Task requirements: Include in the reply only the lines from the start of the data below through the line containing "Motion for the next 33", reproduced exactly and with no pictures.

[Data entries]
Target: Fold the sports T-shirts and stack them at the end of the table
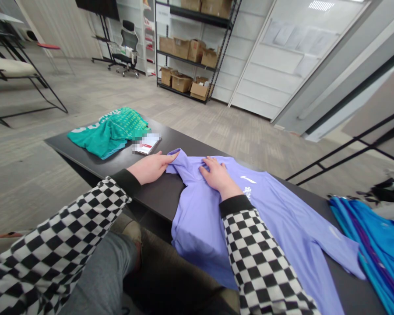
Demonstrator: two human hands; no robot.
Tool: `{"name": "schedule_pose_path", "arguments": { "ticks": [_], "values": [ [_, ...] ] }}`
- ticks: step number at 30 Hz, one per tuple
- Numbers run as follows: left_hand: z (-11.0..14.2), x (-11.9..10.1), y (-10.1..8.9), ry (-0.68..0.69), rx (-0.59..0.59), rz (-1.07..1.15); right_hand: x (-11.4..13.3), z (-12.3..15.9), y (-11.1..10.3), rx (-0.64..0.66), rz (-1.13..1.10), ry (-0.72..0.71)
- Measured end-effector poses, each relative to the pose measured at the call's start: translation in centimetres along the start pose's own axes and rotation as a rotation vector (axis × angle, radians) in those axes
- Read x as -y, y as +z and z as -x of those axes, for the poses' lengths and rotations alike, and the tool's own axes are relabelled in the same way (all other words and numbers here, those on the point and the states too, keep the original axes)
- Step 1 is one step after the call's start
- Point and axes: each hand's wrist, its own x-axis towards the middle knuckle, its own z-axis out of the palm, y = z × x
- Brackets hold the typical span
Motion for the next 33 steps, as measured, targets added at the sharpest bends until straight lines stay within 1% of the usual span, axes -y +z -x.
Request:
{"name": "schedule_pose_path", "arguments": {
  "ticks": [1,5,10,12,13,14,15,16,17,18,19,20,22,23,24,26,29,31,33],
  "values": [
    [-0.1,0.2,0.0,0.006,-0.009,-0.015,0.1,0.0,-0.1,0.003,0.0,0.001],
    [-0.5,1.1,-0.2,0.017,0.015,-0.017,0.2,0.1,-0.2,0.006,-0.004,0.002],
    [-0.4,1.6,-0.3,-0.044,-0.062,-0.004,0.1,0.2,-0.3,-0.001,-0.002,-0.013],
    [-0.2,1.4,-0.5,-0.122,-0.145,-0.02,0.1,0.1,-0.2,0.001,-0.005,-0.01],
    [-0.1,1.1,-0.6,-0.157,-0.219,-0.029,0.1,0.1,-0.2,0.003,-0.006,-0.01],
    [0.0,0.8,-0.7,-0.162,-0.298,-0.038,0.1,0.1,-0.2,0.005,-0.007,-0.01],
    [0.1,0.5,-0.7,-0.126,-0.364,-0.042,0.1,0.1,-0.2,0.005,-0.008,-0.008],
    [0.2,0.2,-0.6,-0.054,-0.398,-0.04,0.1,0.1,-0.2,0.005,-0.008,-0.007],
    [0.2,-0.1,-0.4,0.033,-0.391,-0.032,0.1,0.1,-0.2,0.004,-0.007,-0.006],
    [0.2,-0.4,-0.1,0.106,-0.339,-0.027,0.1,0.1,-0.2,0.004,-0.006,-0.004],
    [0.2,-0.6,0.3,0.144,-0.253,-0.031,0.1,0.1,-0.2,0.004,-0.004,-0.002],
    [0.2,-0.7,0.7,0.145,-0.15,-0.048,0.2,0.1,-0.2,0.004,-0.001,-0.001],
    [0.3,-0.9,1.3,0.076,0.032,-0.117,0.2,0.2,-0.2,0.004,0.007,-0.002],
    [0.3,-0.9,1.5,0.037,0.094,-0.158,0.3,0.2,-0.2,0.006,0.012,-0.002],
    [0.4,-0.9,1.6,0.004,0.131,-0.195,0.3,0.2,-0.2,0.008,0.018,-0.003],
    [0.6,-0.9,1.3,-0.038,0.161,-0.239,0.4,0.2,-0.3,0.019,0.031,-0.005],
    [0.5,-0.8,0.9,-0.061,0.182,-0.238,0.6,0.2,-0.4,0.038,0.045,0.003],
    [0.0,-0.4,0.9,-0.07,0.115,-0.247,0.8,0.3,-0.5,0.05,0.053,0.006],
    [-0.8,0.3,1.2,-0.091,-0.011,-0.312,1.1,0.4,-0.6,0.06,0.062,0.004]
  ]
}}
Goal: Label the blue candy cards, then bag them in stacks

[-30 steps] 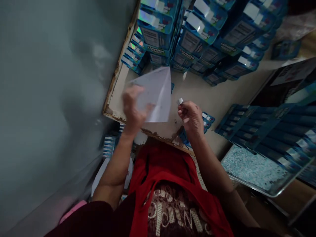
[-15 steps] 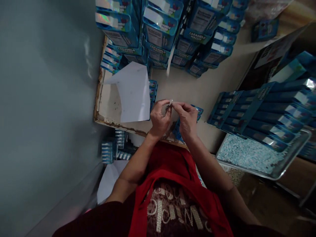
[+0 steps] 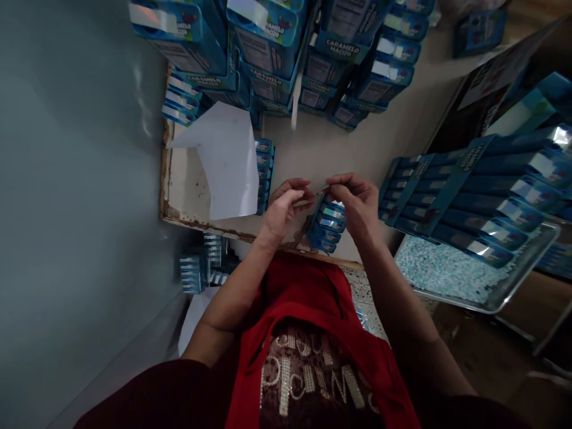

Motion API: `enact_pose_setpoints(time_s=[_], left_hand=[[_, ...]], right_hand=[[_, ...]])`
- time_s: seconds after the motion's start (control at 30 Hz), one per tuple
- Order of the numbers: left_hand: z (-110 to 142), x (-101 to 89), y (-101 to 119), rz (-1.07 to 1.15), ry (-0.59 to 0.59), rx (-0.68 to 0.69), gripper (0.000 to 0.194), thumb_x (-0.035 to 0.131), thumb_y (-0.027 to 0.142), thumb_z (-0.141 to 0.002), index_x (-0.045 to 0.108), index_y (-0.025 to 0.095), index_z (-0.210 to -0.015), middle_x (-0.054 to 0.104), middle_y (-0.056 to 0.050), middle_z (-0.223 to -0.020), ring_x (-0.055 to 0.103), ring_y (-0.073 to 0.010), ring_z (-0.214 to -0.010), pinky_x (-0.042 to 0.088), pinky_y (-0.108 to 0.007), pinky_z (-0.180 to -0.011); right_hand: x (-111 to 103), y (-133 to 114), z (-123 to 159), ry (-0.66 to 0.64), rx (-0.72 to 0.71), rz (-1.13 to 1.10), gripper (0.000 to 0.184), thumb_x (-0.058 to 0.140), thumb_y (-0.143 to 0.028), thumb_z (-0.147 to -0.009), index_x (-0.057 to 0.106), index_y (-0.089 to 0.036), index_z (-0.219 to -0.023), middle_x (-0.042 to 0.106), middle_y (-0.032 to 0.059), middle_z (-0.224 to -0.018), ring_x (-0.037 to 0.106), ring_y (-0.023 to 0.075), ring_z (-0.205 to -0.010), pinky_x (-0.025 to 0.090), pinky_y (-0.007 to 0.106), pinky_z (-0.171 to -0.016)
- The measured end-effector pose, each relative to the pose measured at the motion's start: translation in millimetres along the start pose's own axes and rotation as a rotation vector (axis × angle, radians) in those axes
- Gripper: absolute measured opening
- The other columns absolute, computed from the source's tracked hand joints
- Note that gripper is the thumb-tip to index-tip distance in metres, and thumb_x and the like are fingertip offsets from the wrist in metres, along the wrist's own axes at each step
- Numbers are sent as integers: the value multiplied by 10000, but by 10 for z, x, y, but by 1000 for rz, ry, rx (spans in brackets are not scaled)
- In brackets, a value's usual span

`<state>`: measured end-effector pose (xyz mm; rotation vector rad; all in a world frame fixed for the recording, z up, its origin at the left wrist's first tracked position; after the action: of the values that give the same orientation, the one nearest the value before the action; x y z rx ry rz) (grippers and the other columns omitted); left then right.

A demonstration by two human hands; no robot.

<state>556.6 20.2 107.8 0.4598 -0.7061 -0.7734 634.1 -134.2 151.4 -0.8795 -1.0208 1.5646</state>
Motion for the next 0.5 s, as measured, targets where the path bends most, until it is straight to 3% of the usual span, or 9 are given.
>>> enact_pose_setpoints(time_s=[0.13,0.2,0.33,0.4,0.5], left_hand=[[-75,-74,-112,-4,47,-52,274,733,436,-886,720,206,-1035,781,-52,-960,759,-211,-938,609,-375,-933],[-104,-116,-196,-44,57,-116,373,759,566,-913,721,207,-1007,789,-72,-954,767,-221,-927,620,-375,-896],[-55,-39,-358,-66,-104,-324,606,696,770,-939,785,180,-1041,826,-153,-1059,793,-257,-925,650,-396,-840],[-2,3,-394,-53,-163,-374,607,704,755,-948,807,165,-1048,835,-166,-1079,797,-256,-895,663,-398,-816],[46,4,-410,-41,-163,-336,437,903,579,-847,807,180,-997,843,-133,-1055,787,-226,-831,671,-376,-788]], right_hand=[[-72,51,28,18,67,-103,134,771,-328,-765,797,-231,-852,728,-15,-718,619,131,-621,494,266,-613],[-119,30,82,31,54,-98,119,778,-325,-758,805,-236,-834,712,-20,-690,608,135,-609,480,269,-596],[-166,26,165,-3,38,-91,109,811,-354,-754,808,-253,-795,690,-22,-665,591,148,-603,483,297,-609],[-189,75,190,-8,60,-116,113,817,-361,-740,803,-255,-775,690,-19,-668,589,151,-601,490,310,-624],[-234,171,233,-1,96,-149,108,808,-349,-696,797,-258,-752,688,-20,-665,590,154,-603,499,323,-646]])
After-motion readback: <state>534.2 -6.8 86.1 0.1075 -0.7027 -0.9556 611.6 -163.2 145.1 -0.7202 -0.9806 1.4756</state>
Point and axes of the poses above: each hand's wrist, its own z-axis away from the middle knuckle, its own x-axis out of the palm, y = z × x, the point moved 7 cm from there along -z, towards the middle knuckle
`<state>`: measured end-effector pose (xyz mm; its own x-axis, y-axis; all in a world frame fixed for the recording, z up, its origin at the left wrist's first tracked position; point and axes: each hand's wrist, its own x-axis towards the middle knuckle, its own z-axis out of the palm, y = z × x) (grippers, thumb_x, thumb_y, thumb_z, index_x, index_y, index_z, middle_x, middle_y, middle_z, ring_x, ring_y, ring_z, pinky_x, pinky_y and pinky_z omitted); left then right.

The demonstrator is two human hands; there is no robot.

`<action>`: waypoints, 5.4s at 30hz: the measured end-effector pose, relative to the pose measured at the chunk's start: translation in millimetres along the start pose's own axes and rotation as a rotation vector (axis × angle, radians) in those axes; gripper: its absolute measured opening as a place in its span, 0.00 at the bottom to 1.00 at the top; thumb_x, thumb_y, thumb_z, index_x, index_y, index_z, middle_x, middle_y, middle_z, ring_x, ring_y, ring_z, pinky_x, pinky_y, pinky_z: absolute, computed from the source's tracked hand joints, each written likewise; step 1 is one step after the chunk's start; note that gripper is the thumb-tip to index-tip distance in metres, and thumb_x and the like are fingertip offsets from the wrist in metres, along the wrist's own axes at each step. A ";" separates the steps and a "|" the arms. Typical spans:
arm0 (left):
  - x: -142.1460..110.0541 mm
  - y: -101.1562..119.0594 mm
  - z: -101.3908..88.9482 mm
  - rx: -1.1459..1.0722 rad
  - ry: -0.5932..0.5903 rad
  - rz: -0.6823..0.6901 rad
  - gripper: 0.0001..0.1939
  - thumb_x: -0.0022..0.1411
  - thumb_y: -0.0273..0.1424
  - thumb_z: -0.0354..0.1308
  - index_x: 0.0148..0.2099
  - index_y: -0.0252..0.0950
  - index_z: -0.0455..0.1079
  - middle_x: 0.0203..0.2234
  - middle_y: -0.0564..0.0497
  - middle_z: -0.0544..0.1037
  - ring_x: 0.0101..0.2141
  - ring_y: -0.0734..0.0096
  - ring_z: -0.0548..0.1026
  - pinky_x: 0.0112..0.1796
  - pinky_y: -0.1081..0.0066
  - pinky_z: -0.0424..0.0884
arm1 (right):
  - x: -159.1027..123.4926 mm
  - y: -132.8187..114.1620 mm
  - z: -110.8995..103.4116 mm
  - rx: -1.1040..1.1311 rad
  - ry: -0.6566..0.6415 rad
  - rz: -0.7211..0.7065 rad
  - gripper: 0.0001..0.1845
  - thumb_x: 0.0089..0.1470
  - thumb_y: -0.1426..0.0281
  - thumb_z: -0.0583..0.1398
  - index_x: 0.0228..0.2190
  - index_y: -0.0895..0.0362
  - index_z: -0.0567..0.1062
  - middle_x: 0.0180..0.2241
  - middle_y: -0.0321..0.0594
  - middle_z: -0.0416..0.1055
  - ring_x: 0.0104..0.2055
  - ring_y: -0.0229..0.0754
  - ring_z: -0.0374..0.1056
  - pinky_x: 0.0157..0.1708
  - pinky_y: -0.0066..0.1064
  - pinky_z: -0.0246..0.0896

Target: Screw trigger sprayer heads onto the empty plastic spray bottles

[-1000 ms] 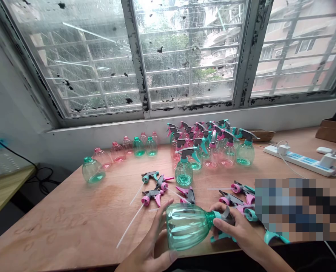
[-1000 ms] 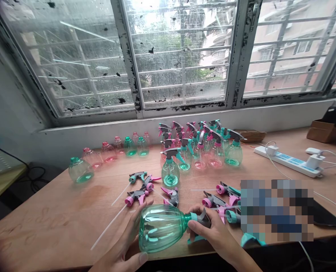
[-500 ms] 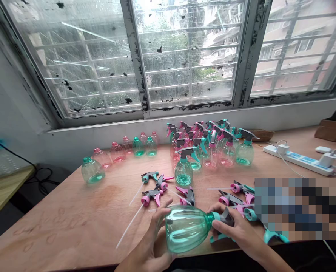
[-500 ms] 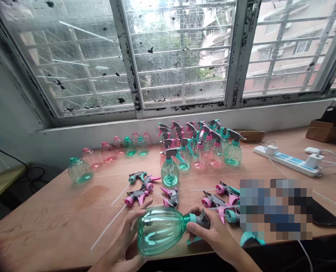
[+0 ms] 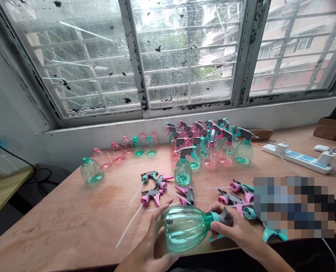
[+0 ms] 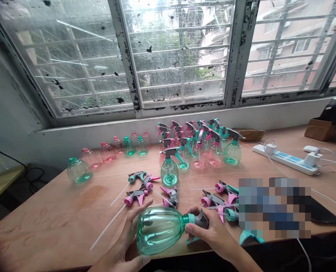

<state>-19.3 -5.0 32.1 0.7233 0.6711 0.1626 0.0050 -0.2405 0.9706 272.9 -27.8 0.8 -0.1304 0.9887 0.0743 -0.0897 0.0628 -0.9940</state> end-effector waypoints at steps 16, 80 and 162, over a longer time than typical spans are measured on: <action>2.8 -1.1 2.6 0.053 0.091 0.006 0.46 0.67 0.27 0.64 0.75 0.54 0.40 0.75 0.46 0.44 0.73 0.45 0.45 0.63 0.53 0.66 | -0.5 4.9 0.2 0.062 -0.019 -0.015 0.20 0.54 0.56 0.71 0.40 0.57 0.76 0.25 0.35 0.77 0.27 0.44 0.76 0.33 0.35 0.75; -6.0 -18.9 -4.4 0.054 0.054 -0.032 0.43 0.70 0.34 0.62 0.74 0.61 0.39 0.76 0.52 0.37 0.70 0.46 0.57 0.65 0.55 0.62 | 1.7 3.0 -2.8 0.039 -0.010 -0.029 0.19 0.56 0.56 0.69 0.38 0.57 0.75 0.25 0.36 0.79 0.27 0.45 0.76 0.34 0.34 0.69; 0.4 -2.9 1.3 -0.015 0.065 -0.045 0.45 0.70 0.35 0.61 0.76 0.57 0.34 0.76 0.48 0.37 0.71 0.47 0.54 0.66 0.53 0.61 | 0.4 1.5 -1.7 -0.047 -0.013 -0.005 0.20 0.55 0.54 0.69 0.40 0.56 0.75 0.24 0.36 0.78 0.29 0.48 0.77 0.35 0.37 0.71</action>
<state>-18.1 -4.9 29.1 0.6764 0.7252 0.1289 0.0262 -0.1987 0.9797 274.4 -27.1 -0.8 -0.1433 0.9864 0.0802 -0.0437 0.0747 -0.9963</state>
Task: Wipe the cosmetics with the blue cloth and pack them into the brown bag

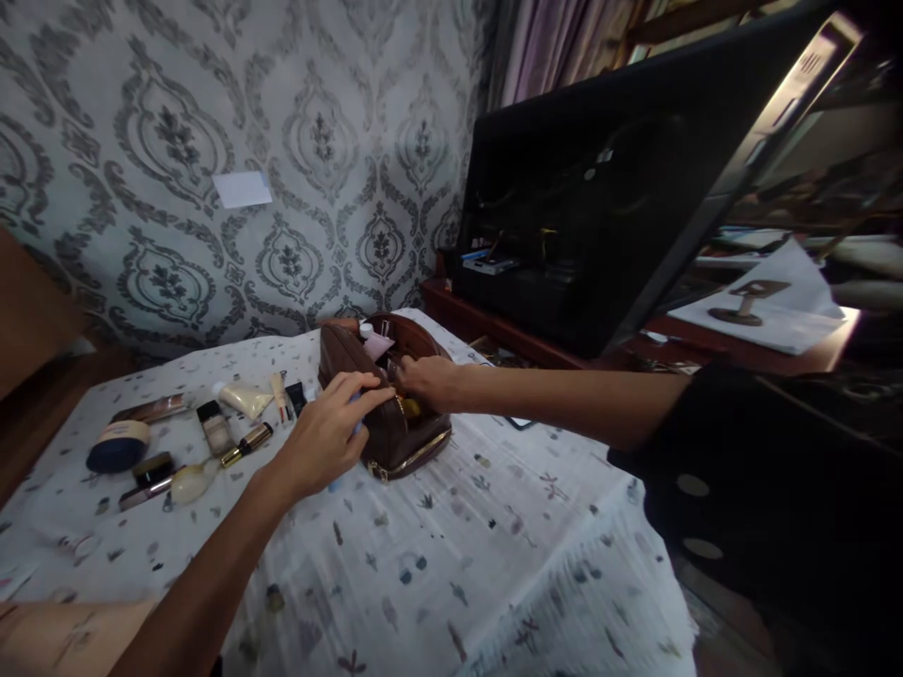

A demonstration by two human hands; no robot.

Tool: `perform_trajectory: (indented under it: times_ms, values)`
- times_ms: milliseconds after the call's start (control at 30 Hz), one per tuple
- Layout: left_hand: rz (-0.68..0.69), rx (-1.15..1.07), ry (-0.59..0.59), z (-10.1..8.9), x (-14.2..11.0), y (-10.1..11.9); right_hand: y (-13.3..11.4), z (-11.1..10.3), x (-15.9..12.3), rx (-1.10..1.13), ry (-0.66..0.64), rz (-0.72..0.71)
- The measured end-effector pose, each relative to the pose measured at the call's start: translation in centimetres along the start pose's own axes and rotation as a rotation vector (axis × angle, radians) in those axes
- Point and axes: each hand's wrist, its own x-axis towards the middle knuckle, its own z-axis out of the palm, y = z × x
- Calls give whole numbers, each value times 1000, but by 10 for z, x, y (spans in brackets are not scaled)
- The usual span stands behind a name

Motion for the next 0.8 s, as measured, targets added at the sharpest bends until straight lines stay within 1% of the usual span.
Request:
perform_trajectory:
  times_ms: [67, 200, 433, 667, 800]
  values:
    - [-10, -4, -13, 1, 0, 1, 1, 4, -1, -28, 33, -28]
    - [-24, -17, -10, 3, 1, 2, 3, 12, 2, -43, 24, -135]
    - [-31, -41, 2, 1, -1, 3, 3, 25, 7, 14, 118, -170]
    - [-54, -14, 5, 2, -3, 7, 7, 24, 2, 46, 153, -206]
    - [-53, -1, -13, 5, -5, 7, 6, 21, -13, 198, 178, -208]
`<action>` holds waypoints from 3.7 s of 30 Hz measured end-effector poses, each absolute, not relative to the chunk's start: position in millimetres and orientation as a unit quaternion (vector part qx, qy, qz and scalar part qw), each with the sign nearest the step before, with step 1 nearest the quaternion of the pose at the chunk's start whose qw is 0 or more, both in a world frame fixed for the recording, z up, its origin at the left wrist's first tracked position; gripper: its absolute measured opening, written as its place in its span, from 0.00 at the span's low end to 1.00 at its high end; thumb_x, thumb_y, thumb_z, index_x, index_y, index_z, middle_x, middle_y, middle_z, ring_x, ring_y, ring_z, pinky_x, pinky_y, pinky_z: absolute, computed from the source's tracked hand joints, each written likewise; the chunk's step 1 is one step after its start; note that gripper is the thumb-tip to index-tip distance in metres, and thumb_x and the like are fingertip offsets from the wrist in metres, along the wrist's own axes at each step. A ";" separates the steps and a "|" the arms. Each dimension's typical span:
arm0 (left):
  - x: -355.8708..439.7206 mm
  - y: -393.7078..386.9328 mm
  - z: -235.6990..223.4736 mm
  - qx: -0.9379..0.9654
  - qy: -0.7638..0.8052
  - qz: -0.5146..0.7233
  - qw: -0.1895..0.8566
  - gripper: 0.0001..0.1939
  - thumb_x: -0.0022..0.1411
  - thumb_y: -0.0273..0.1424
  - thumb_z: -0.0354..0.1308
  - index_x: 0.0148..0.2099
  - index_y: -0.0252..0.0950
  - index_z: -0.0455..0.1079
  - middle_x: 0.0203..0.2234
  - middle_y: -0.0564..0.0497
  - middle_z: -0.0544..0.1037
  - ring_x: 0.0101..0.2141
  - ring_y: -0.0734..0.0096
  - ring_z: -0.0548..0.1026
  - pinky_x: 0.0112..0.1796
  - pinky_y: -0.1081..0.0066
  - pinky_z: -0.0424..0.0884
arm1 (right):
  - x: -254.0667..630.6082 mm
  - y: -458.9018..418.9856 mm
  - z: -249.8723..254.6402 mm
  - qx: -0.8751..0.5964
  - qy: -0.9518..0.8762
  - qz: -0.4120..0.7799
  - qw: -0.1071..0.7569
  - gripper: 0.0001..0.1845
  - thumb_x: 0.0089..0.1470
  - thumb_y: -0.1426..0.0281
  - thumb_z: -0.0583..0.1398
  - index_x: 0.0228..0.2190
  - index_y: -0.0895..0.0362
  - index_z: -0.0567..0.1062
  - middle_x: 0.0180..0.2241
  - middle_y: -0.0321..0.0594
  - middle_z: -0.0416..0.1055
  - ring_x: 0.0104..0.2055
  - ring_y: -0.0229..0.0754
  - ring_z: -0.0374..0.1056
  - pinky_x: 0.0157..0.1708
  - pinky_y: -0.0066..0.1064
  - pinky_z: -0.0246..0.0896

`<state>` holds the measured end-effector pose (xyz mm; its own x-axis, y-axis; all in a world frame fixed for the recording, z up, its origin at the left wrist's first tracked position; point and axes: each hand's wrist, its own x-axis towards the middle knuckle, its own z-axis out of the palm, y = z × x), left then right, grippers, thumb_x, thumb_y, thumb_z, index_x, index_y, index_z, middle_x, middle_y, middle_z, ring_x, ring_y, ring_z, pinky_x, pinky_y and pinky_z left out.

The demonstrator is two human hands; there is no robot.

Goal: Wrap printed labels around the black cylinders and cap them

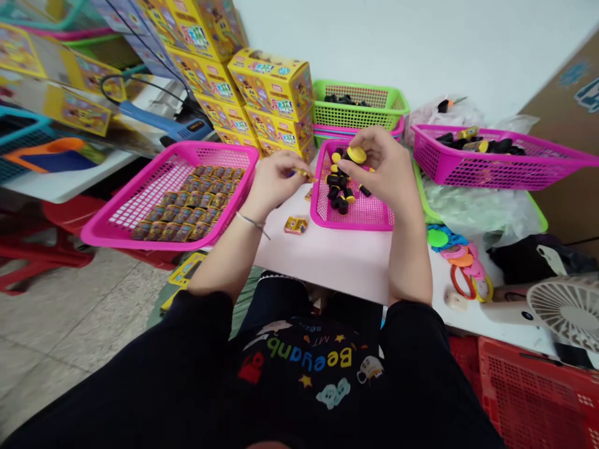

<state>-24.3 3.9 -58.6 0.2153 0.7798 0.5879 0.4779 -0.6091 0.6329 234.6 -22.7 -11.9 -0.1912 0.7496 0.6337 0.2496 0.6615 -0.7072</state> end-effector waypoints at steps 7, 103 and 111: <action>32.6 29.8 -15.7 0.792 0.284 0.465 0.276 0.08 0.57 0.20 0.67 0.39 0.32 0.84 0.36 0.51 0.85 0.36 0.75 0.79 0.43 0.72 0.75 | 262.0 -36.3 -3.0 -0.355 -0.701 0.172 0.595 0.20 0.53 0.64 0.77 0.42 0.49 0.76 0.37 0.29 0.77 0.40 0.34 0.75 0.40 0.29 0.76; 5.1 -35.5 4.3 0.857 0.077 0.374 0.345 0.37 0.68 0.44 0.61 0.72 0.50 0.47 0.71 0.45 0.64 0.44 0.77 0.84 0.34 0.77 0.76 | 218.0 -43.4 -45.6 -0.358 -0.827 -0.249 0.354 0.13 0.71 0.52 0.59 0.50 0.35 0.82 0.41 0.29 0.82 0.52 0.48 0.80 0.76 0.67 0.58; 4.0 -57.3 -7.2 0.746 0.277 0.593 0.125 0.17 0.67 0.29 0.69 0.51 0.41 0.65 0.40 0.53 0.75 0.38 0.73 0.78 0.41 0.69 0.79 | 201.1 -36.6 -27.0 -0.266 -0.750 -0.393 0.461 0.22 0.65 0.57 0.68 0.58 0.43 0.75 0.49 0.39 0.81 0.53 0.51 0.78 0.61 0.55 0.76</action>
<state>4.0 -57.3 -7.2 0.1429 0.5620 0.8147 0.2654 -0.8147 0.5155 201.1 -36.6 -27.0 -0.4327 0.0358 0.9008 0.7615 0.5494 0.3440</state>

Response to the exercise:
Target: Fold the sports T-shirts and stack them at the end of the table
Demonstrator: two human hands; no robot.
Tool: `{"name": "schedule_pose_path", "arguments": { "ticks": [_], "values": [ [_, ...] ] }}`
- ticks: step number at 30 Hz, one per tuple
- Numbers run as follows: left_hand: z (-11.0..14.2), x (-11.9..10.1), y (-10.1..8.9), ry (-0.68..0.69), rx (-0.59..0.59), rz (-1.07..1.15); right_hand: x (-11.4..13.3), z (-12.3..15.9), y (-11.1..10.3), rx (-0.64..0.66), rz (-1.13..1.10), ry (-0.72..0.71)
- Measured end-effector poses, each relative to the pose measured at the call's start: translation in centimetres along the start pose's own axes and rotation as a rotation vector (axis × angle, radians) in those axes
- Read x as -y, y as +z and z as -x of those axes, for the poses' lengths and rotations alike, and the tool's own axes are relabelled in the same way (all other words and numbers here, those on the point and the states too, keep the original axes)
- Step 1 is one step after the call's start
- Point and axes: each hand's wrist, its own x-axis towards the middle knuckle, its own z-axis out of the palm, y = z × x
- Brackets hold the typical span
Motion for the next 33 steps, as measured, targets added at the sharpest bends until straight lines stay within 1% of the usual span, axes -y +z -x.

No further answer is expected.